DOJ Files Amicus Brief Declaring Intention to Dismiss FCA Case

December 12, 2018 | Geoffrey R. Kaiser | FDA | False Claims Act | Fraud and Abuse | Legislation and Public Policy | Litigation | Pharmaceuticals

On November 30, the U.S. Department of Justice (DOJ) filed an amicus curiae brief urging the U.S. Supreme Court to deny a petition for a writ of certiorari filed by Gilead Sciences, Inc. from a Ninth Circuit Court of Appeals decision which had revived a declined False Claims Act (FCA) lawsuit brought by two former Gilead employees that had been dismissed in the district court. In doing so, however, DOJ revealed its intention to seek dismissal of the lawsuit under the FCA’s dismissal authority (31 U.S.C. § 3730(c)(2)(A)) if it were remanded to the district court, inciting speculation over whether DOJ was signaling an intention to more aggressively implement the guidance set forth in the so-called “Granston Memo” in January 2018. The memo had urged DOJ attorneys to consider dismissing, and not merely declining, FCA cases when warranted to prevent meritless claims, parasitic lawsuits, or interference with agency policies and programs, or to preserve resources, control litigation, safeguard classified information or address egregious procedural errors.
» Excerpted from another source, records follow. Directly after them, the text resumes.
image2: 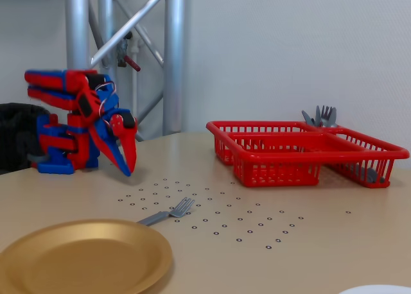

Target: Push the fork on the left side of the plate

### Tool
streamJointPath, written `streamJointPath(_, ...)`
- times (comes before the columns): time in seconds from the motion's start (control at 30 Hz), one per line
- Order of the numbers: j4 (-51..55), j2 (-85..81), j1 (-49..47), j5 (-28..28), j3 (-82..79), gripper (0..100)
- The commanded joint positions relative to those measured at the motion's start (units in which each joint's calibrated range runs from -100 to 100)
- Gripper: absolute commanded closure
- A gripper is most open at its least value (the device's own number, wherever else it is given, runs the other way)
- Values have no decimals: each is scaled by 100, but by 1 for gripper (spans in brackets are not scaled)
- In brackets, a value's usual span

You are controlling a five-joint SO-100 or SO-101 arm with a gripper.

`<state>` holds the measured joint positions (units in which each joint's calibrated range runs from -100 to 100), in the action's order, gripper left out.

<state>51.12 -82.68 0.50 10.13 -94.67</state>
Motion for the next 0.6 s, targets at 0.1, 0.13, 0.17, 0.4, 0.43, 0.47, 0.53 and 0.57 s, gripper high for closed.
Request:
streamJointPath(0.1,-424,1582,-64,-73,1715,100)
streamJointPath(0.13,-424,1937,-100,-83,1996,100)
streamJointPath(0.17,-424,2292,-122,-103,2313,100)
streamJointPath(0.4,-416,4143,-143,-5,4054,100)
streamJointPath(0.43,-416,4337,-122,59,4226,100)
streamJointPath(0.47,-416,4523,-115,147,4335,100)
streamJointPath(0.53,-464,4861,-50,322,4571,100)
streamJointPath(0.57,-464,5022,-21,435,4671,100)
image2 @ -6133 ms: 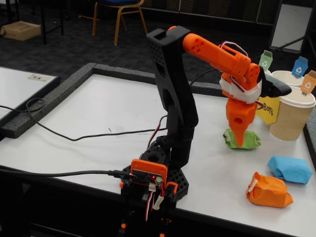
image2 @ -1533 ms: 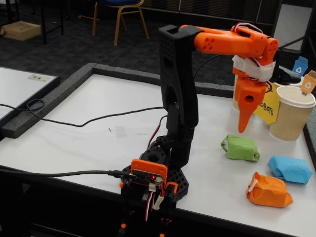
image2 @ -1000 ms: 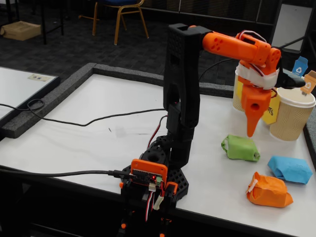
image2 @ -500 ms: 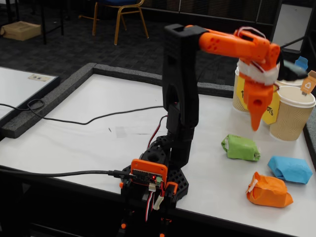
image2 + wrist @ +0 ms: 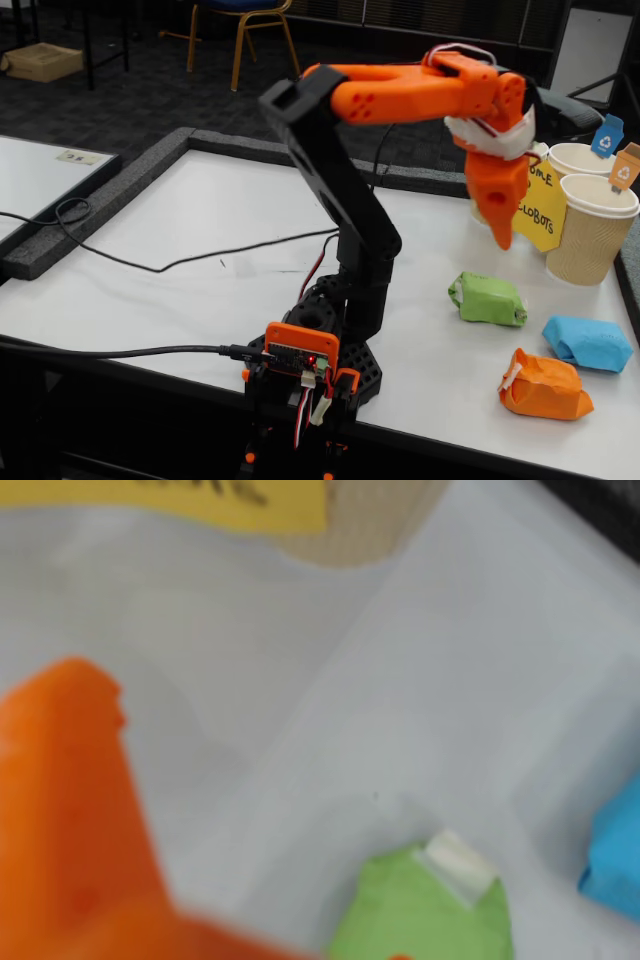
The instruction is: Sort rubbish by color.
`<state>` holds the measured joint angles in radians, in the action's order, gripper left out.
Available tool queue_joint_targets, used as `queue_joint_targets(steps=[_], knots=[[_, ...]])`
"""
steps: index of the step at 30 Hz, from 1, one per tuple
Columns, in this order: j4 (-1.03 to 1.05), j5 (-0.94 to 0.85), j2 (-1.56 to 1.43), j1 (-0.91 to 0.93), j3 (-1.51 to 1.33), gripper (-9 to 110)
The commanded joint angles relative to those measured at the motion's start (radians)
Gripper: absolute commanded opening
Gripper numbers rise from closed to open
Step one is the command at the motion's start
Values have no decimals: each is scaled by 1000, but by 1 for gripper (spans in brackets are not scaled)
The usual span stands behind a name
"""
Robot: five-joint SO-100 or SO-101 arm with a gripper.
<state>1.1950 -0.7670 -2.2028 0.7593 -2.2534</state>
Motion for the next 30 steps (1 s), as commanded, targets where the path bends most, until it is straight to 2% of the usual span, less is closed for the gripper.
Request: queue_joint_targets(steps=[1,12,30], knots=[[-25,-21,-166,26,-28,30],[-38,-21,-210,137,-118,31],[20,-23,-2,167,-46,32]])
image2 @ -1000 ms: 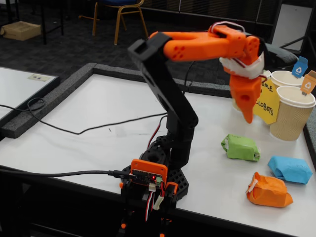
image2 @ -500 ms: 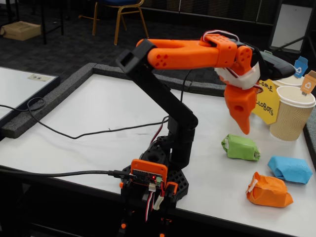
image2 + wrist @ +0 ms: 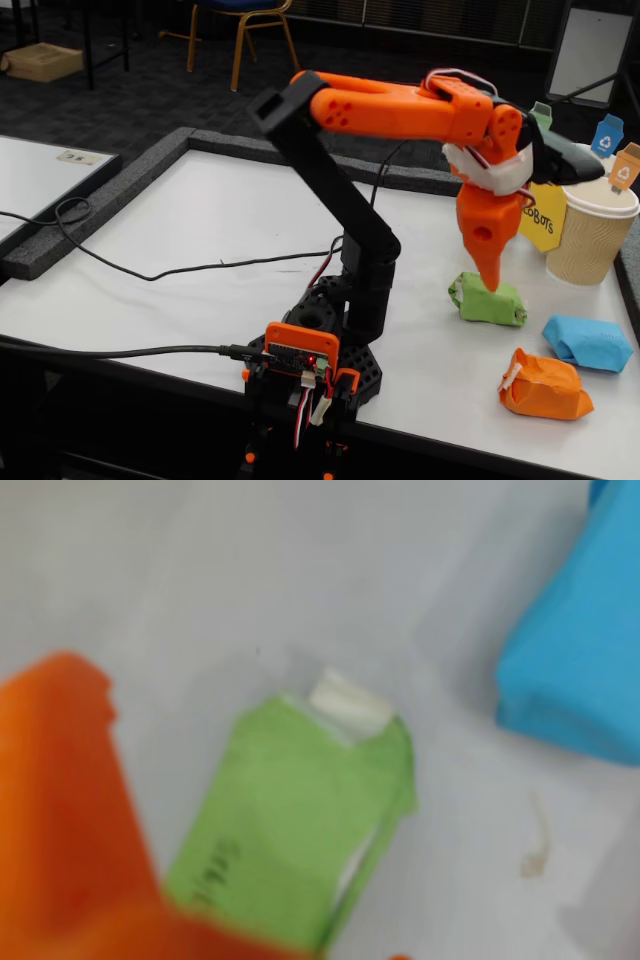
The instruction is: Sort rubbish by color.
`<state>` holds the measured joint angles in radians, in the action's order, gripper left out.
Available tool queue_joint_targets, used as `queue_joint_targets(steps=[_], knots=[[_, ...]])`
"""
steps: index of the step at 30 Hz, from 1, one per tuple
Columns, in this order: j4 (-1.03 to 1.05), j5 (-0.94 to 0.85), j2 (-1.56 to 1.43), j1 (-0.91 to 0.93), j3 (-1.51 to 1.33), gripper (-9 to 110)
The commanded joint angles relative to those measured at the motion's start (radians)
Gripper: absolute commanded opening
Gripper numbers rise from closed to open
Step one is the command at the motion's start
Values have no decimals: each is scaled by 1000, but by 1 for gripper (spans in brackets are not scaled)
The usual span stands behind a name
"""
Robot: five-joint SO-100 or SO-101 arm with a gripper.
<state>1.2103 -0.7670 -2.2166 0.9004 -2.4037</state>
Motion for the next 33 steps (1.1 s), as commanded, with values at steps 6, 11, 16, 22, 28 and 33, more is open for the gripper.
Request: queue_joint_targets(steps=[6,11,16,22,28,33], knots=[[11,-25,120,26,160,32],[-9,-25,192,25,190,32],[-48,-25,201,25,181,29],[-61,-25,252,25,189,26],[-61,-25,314,25,221,26],[-54,-25,394,25,273,24]])
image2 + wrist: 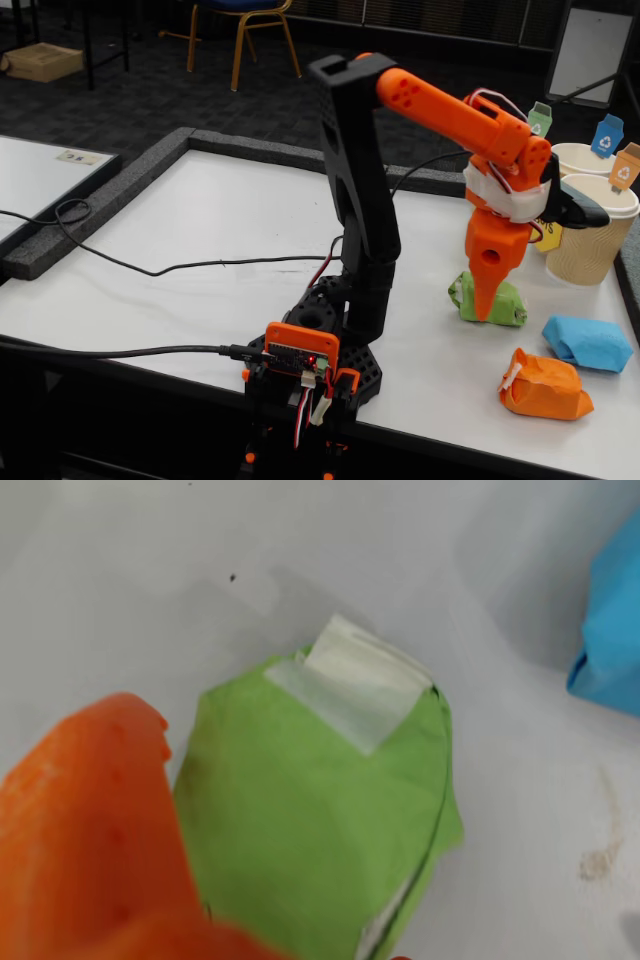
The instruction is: Sort rubbish by color.
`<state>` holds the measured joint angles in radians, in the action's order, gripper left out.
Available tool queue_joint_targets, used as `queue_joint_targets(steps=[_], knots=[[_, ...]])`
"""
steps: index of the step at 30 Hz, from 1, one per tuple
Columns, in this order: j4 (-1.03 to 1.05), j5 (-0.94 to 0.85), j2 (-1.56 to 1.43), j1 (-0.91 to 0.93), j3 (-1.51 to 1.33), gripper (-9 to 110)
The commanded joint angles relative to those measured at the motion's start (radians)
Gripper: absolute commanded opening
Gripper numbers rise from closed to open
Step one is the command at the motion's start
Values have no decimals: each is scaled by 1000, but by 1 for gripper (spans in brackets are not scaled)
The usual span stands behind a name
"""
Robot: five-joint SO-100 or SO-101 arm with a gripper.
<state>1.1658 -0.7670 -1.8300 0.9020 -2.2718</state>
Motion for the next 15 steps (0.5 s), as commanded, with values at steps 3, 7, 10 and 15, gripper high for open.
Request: queue_joint_targets(steps=[3,7,10,15], knots=[[-6,-25,38,23,173,21],[-28,-25,57,23,190,14],[-64,-25,57,23,190,7],[-78,-21,54,23,196,0]])
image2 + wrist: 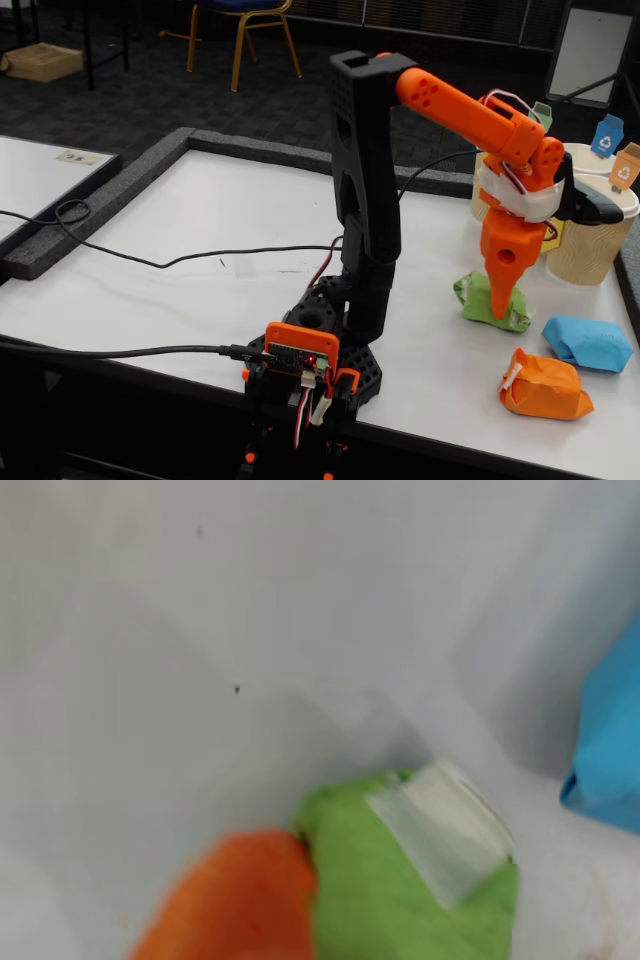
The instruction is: Sort rubbish by color.
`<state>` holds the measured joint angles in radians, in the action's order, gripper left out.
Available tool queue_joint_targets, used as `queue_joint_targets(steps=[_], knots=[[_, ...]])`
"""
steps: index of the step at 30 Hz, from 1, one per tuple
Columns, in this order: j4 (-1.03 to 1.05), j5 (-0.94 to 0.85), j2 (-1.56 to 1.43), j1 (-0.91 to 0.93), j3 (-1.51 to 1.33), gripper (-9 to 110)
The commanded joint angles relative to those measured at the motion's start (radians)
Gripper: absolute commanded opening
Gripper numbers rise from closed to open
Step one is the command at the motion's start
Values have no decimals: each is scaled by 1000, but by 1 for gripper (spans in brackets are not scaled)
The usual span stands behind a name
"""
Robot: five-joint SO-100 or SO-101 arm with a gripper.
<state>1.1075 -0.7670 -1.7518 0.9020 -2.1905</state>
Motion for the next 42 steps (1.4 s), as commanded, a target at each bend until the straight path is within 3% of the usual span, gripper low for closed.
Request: queue_joint_targets(steps=[1,28,42], knots=[[-20,-21,-26,23,117,0],[-48,-11,-709,-41,150,0],[-196,-9,-597,-213,229,0]])
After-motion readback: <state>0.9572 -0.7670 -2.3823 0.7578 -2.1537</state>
The employee whistleblowers (Relators) alleged that Gilead obtained drug approvals from the U.S. Food and Drug Administration (FDA) by concealing that it intended to source the active ingredient from a Chinese facility not registered with the FDA, and that when Gilead subsequently sought to obtain approval to use the Chinese facility, it falsified or concealed data to obtain the approval. The Relators filed suit under the FCA, alleging that the drugs containing the ingredient sourced from the Chinese facility were not reimbursable. The district court dismissed the complaint for failure to state a claim, but the 9th Circuit reversed. Among other things, the 9th Circuit held that the Relators adequately alleged materiality of the misrepresentations under the Supreme Court’s decision in Universal Health Services, Inc. v. United States ex rel. Escobar, and that while the government continued to make payments after becoming aware of the Relators’ allegations, “the parties dispute exactly what the government knew and when, calling into question its ‘actual knowledge’” regarding Gilead’s misconduct.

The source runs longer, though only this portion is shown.